BEGIN STORED DATA

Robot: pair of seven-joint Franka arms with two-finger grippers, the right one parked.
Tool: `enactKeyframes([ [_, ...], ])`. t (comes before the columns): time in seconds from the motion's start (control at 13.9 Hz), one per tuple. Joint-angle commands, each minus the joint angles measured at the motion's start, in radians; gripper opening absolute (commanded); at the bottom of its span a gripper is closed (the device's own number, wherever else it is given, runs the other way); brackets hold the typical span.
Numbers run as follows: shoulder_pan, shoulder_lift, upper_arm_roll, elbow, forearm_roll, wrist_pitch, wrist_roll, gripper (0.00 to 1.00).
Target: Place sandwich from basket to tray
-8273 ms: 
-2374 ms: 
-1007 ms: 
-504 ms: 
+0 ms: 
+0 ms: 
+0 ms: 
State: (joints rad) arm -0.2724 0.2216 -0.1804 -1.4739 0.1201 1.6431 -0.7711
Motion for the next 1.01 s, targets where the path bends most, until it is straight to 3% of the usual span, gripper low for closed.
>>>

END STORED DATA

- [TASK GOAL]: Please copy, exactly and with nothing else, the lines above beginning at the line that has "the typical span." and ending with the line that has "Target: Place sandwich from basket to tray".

- [RESPONSE AREA]:
Tool: `enactKeyframes([ [_, ...], ])`. t (comes before the columns): time in seconds from the motion's start (control at 13.9 Hz), one per tuple. Joint-angle commands, each minus the joint angles measured at the motion's start, in radians; gripper opening absolute (commanded); at the bottom of its span a gripper is closed (the device's own number, wherever else it is given, runs the other way); brackets hold the typical span.
Numbers run as follows: shoulder_pan, shoulder_lift, upper_arm_roll, elbow, forearm_roll, wrist_pitch, wrist_roll, gripper (0.00 to 1.00).
Target: Place sandwich from basket to tray

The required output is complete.